What is expected – Transcribe each record below word for word.

Stored entries:
■ ■ ■ ■ ■
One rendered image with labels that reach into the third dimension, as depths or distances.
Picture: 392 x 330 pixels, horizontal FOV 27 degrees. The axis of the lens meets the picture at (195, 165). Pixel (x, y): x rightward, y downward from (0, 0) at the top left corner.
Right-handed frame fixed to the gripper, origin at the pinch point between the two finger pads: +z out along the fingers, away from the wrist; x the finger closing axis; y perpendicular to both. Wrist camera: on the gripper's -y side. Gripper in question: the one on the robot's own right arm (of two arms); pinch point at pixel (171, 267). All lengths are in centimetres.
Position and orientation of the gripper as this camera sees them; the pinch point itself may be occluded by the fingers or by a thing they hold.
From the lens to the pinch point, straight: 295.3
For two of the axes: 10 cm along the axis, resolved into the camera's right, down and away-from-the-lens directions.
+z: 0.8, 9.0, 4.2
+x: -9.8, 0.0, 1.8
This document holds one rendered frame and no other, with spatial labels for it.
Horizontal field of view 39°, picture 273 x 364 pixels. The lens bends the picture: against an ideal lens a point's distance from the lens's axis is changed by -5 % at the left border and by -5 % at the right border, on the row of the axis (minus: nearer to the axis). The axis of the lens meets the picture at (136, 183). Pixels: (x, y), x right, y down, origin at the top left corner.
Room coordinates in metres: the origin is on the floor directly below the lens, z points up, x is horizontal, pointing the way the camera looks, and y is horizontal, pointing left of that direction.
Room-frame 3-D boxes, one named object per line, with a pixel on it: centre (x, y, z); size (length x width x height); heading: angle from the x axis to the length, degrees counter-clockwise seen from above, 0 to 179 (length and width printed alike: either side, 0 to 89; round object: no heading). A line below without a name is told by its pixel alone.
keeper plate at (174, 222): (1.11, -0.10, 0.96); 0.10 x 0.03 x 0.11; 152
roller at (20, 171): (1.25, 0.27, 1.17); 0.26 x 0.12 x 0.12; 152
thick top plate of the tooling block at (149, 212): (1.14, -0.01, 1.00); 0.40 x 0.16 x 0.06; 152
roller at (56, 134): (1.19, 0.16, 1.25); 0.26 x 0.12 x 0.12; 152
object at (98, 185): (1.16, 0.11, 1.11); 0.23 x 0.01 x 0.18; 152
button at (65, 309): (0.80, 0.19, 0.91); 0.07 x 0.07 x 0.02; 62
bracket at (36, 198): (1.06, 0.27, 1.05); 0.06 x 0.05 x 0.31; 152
■ ■ ■ ■ ■
Answer section –
One rendered image with labels that reach into the third dimension, as depths or distances.
Picture: 392 x 330 pixels, horizontal FOV 27 degrees. The axis of the lens meets the picture at (195, 165). Pixel (x, y): x rightward, y downward from (0, 0) at the top left corner.
Right-handed frame fixed to the gripper, origin at the pinch point between the two finger pads: +z out along the fingers, away from the wrist; x the finger closing axis; y perpendicular to both. Wrist camera: on the gripper's -y side. Gripper in question: the one on the robot's own right arm (of two arms); pinch point at pixel (171, 267). All lengths are in centimetres.
Position and orientation of the gripper as this camera sees them; the pinch point itself may be occluded by the fingers or by a thing they hold.
From the lens to the pinch point, straight: 295.3
For two of the axes: 10 cm along the axis, resolved into the camera's right, down and away-from-the-lens directions.
+z: 0.8, 9.0, 4.2
+x: -9.8, 0.0, 1.8
This document holds one rendered frame and no other, with spatial labels for it.
Horizontal field of view 39°, picture 273 x 364 pixels. The lens bends the picture: against an ideal lens a point's distance from the lens's axis is changed by -5 % at the left border and by -5 % at the right border, on the row of the axis (minus: nearer to the axis). The axis of the lens meets the picture at (136, 183). Pixels: (x, y), x right, y down, origin at the top left corner.
Room coordinates in metres: the origin is on the floor directly below the lens, z points up, x is horizontal, pointing the way the camera looks, and y is horizontal, pointing left of that direction.
Room-frame 3-D boxes, one named object per line, with a pixel on it: centre (x, y, z); size (length x width x height); heading: angle from the x axis to the length, degrees counter-clockwise seen from above, 0 to 179 (length and width printed alike: either side, 0 to 89; round object: no heading). A line below without a name is told by its pixel alone.
keeper plate at (174, 222): (1.11, -0.10, 0.96); 0.10 x 0.03 x 0.11; 152
roller at (20, 171): (1.25, 0.27, 1.17); 0.26 x 0.12 x 0.12; 152
thick top plate of the tooling block at (149, 212): (1.14, -0.01, 1.00); 0.40 x 0.16 x 0.06; 152
roller at (56, 134): (1.19, 0.16, 1.25); 0.26 x 0.12 x 0.12; 152
object at (98, 185): (1.16, 0.11, 1.11); 0.23 x 0.01 x 0.18; 152
button at (65, 309): (0.80, 0.19, 0.91); 0.07 x 0.07 x 0.02; 62
bracket at (36, 198): (1.06, 0.27, 1.05); 0.06 x 0.05 x 0.31; 152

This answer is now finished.